The Canadian Coalition for Good Governance (CCGG) has stated that it recommends all companies adopt "say on pay" as an important aspect of dialogue between shareholders and boards, "giving shareholders an opportunity to express directly to the board their satisfaction with the prior year's compensation plan and actual awards." The CCGG intends to consult with market participants to create a model shareholder resolution for boards to consider using in the future.

Liability for Public Company Disclosure

Under Ontario's regime of statutory civil liability for secondary market disclosure, which came into force on December 31, 2005, companies, directors, officers and others have potential liability for misleading public disclosure and failing to make timely disclosure of material changes. This statutory regime is similar to the statutory liability regime that has existed for prospectuses for many years.

Fewer claims have been brought under the civil liability regime than were anticipated when it was introduced. Some speculate that this is because of the liability caps and strike suit protections that, for example, require a plaintiff to obtain leave of the court before bringing a lawsuit and to convince the court that the suit is being brought in good faith and has a reasonable possibility of success. The full impact of this new liability regime will not be known until the courts have considered its operation in various circumstances. In the meantime, the increased risk of personal liability for directors and officers has focused companies' attention on the need to have effective disclosure controls and procedures throughout the organization.

The additional pressure imposed by civil liability on disclosure decisions is being felt in the M&A context in particular. In 2008, the Ontario Securities Commission (OSC) released its decision in Re AiT Advanced Information Technologies Corp., determining that AiT had not breached the disclosure rules by failing to disclose its agreement with 3M Company until a definitive agreement was signed. The decision supports the approach generally taken by legal practitioners in Canada. Canadian securities legislation does not require an issuer to promptly disclose all material facts, only material changes. The distinction between material changes and material facts has been significant in analyzing whether an issuer must disclose a potential M&A deal, and the distinction was upheld by the OSC in this case. Until a material change occurs, the fact that the company is in negotiations may be a material fact, preventing insiders from trading, but there is no positive obligation to disclose until a material change occurs. The OSC took care to stress that there is no bright-line test for determining when a material change occurs, and in some cases it may occur before the definitive agreement is signed. However, if the transaction is surrounded by uncertainties and is still highly conditional, a commitment from only one party to proceed will not normally be sufficient to constitute a material change.

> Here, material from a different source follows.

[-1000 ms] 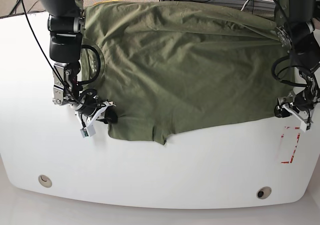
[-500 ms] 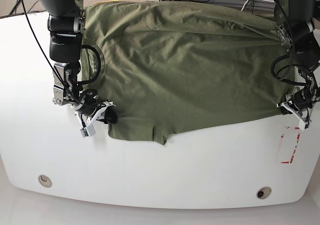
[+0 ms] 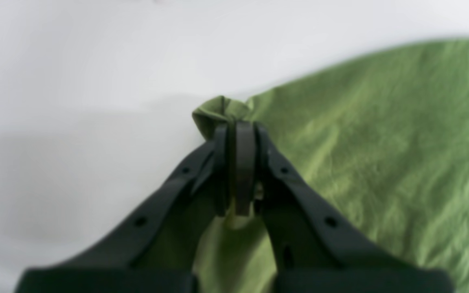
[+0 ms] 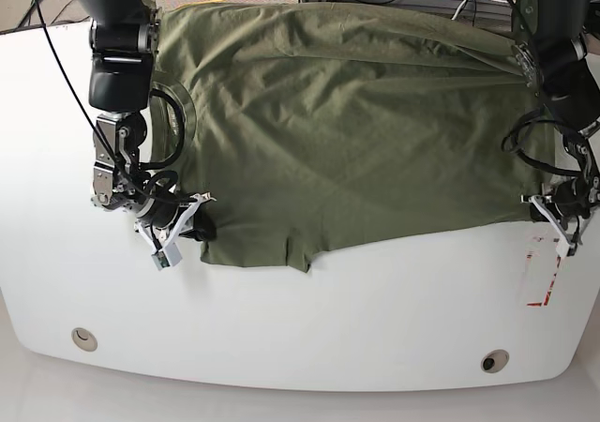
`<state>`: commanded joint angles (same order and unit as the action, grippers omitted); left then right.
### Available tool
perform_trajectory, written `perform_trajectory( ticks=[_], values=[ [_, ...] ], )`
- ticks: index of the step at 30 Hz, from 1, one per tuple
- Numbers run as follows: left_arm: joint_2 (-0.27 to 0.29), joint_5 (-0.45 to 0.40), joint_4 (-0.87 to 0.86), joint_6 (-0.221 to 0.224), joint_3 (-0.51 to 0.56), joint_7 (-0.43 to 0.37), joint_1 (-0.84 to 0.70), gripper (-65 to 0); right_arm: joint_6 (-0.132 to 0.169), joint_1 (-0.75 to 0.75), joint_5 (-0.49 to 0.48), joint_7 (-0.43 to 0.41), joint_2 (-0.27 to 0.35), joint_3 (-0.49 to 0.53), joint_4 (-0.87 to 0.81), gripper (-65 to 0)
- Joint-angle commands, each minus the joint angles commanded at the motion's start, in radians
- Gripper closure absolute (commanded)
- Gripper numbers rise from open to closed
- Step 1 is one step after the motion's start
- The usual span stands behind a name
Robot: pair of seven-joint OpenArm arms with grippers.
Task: Layout the t-shirt on the table in an organized manner, then fold the t-shirt properly
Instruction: 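Lift the shirt with both grippers and release it with the left gripper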
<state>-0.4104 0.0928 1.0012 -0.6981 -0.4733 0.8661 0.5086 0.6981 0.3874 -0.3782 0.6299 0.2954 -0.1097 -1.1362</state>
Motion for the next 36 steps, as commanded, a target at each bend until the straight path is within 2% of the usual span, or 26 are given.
perform_trajectory(
  ticks=[7,9,13,17,20,24,29,36],
  values=[
    [0.008,0.0,0.172,0.0,0.002,0.115,0.005,0.0,0.0,0.006,0.005,0.077,0.002,-0.009,-0.124,0.0],
    [0.031,0.0,0.203,0.0,0.003,0.138,0.012,0.0,0.0,0.031,0.006,0.095,0.002,-0.031,-0.14,0.0],
    [0.058,-0.005,0.253,0.0,0.003,0.173,0.057,0.0,0.0,0.1,0.006,0.117,0.009,-0.038,-0.117,0.0],
    [0.092,-0.006,0.31,0.0,0.015,0.199,0.121,0.0,0.0,0.209,0.006,0.118,0.037,-0.002,-0.075,0.0],
    [0.115,-0.008,0.394,0.0,0.049,0.252,0.195,0.0,0.0,0.325,0.006,0.123,0.064,0.052,-0.026,0.0],
    [0.12,-0.002,0.516,0.0,0.055,0.359,0.319,0.0,0.0,0.5,0.006,0.178,0.104,0.081,0.017,0.0],
    [0.13,-0.002,0.574,0.0,0.066,0.474,0.578,0.0,0.0,0.74,0.006,0.249,0.138,0.086,0.041,0.0],
    [0.129,-0.002,0.572,0.0,0.152,0.505,0.813,0.0,0.0,0.953,0.005,0.353,0.164,0.087,0.035,0.0]
  ],
)
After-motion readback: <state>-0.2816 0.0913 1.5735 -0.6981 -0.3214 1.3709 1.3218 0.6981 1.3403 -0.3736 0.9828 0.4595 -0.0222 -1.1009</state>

In Kerr v. Danier Leather, the Supreme Court of Canada held that the "business judgment rule" does not protect disclosure decisions under securities laws against judicial second-guessing. The OSC recognized this principle in AiT, finding that the determination of when or whether a material change occurred could not be subordinated to the board's business judgment regarding the potential negative impact of disclosure. However, the OSC went on to say that if a board's governance process in making disclosure decisions is effective, it would be difficult to interfere with the judgments produced by that process.

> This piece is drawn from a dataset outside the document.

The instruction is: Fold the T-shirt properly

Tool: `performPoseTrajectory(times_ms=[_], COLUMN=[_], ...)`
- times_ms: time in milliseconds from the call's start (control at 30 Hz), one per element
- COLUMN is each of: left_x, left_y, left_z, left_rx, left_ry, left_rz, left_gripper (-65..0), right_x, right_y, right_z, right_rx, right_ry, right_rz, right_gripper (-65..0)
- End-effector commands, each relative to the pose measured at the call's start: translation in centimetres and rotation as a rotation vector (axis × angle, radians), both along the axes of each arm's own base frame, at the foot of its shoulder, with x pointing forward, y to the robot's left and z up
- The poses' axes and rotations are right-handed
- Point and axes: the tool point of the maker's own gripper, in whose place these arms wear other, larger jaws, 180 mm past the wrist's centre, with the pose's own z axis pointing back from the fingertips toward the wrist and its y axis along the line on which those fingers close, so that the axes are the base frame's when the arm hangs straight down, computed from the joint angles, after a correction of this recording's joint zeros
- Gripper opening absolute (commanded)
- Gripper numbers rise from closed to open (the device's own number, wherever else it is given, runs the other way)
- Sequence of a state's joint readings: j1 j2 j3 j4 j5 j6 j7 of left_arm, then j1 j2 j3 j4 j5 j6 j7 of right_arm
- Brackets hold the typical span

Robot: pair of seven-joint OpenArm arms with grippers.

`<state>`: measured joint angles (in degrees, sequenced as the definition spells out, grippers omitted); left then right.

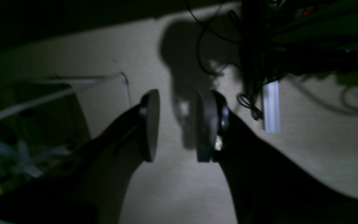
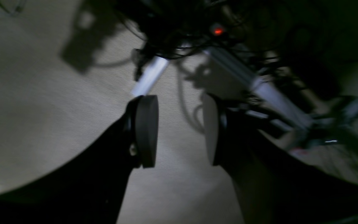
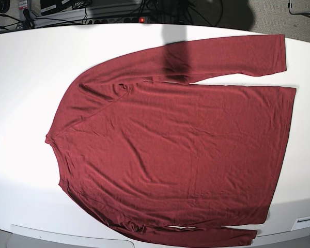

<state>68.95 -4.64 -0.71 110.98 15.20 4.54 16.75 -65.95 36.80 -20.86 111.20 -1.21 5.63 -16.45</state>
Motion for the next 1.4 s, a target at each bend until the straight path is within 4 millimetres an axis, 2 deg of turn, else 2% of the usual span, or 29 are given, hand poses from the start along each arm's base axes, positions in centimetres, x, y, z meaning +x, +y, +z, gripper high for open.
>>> performPoseTrajectory(times_ms=[0,233,500,700,900,1100,1233,1367], left_x=[0.2,3.8,8.0,9.5,10.3,10.9,10.9,12.8], left_y=[0.1,0.7,0.8,0.9,1.7,1.8,1.4,1.5], left_z=[1.1,4.6,8.9,9.6,9.8,10.2,9.6,10.1], left_rx=[0.010,0.102,0.262,0.305,0.342,0.434,0.443,0.482], left_ry=[-0.022,-0.113,-0.257,-0.295,-0.298,-0.301,-0.270,-0.324], left_rz=[-0.015,-0.111,-0.270,-0.428,-0.541,-0.699,-0.804,-0.808], left_gripper=[-46.1,-46.1,-46.1,-46.1,-46.1,-46.0,-45.5,-42.8], right_x=[0.1,3.1,7.4,9.8,11.5,14.7,16.3,16.8], right_y=[0.4,0.4,0.9,0.3,-2.3,-7.0,-9.2,-10.3], right_z=[0.9,3.2,6.0,7.3,7.4,8.3,8.8,8.6], right_rx=[0.012,-0.027,-0.083,-0.162,-0.291,-0.446,-0.534,-0.577], right_ry=[-0.010,-0.112,-0.321,-0.444,-0.497,-0.563,-0.605,-0.613], right_rz=[0.013,0.097,0.183,0.232,0.264,0.270,0.404,0.509], right_gripper=[-40.2,-40.2,-40.2,-40.2,-40.2,-40.2,-40.2,-40.2])
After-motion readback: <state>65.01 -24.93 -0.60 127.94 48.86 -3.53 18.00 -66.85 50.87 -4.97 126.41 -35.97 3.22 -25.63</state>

The Toronto Stock Exchange (TSX) is proposing to amend its rules to require a listed company to obtain shareholder approval for an acquisition of another public company if the transaction involves the issuance of more than 50 per cent of the listed company's outstanding shares (on a non-diluted basis). The TSX believes that shareholders should have the opportunity to vote on public company acquisitions that are highly dilutive, notwithstanding that requiring shareholder approval will likely lead to increased acquisition costs and deal uncertainty. Other major stock exchanges, including the NYSE and London Stock Exchange, have similar requirements.

This development will have a significant effect on public company M&A transactions in Canada. The TSX proposal comes in the wake of the recent ruling by the OSC requiring approval by the shareholders of HudBay Minerals prior to completing its proposed highly dilutive acquisition of Lundin Mining. The OSC decision led to the withdrawal of the transaction.

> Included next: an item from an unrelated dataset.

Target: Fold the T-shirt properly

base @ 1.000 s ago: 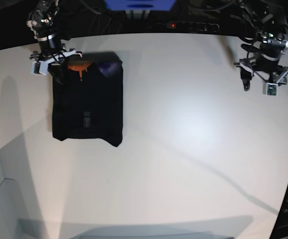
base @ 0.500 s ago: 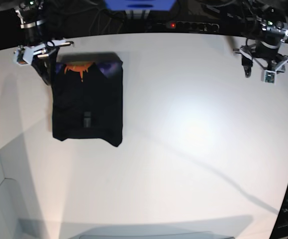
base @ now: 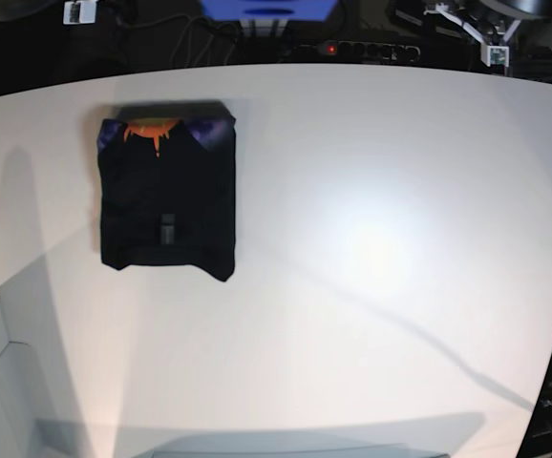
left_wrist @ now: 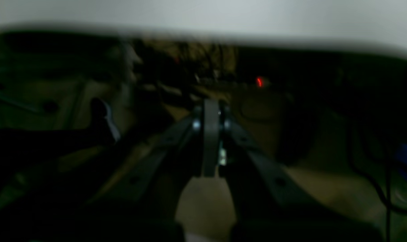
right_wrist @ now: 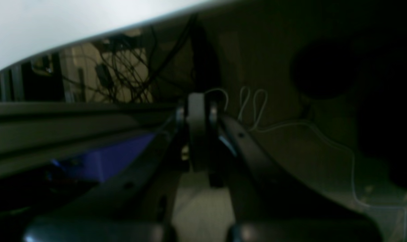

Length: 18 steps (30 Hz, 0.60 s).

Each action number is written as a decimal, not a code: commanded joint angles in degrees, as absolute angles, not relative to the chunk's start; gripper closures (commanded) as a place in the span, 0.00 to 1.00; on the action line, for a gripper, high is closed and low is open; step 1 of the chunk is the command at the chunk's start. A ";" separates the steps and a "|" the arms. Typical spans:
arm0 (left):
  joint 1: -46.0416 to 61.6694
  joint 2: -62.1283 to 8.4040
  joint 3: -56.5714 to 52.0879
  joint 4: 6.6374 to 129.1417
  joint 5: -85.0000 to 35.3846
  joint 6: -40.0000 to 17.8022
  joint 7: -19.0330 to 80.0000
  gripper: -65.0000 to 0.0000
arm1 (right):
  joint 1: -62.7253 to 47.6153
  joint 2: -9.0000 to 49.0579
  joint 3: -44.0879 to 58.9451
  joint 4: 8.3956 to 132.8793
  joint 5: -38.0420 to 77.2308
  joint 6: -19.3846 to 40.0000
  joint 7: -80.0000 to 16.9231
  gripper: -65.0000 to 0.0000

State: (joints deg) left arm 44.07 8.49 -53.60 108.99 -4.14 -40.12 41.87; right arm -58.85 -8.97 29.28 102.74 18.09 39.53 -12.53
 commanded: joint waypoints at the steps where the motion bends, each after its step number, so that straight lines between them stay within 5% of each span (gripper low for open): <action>1: 44.35 8.13 -53.05 106.95 -4.09 -40.00 41.36 1.00 | -58.59 -9.00 29.32 101.32 17.54 40.00 -11.82 1.00; 9: 34.59 0.48 -44.26 75.30 -3.30 -40.00 36.88 1.00 | -42.68 -9.00 30.20 75.91 -2.15 40.00 -7.60 1.00; 16: 24.31 -4.09 -37.41 37.32 4.79 -40.00 12.62 1.00 | -35.91 -8.40 32.13 53.76 -14.02 40.00 13.14 1.00; 18: 20.88 -5.23 -34.24 25.80 5.14 -38.11 4.79 1.00 | -33.71 -7.08 32.13 46.55 -17.27 36.09 19.30 1.00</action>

The TSX will continue to require that a listed company obtain shareholder approval to acquire a private company when the number of shares required to pay the purchase price will exceed 25 per cent of the listed company's outstanding shares (on a non-diluted basis). The TSX will also retain the ability to require shareholder approval on a discretionary basis, having regard to other factors. However, the TSX expects that its use of this discretion will be more limited as a result of the new bright-line threshold.
Comments on the proposal were due by May 4, 2009.


Directors' Duties After BCE

The Supreme Court of Canada released its reasons for decision in the BCE case in December 2008. The reasons had been awaited by Canadian M&A practitioners because the case offered a perfect vehicle for the Court to provide much-needed guidance on the difficult question of directors' duties in the context of change-of-control transactions.

In June 2007, BCE announced that it had entered into a leveraged buyout (LBO) agreement with a group of private equity investors. The investors proposed to acquire all the outstanding shares of BCE at a price of C$42.75 per common share, a 40 per cent premium for BCE's common shareholders. The agreement contemplated the addition of a substantial amount of new debt. In anticipation of this transaction, the market value of the outstanding bonds fell about 20 per cent, or C$1 billion. The bondholders opposed the transaction, asserting that the proposed plan of arrangement should not be approved by the Court at the fairness hearing because the plan was not fair and reasonable in light of its adverse effect on their interests.

The fundamental issue in the case was the scope of the BCE directors' duties in the context of this LBO transaction in which the shareholders' interest – obtaining the highest price possible for their shares – conflicted with the bondholders' interest – maintaining the credit rating and value of their bonds. BCE's special committee had defined its objective as maximizing shareholder value while respecting bondholders' contractual rights.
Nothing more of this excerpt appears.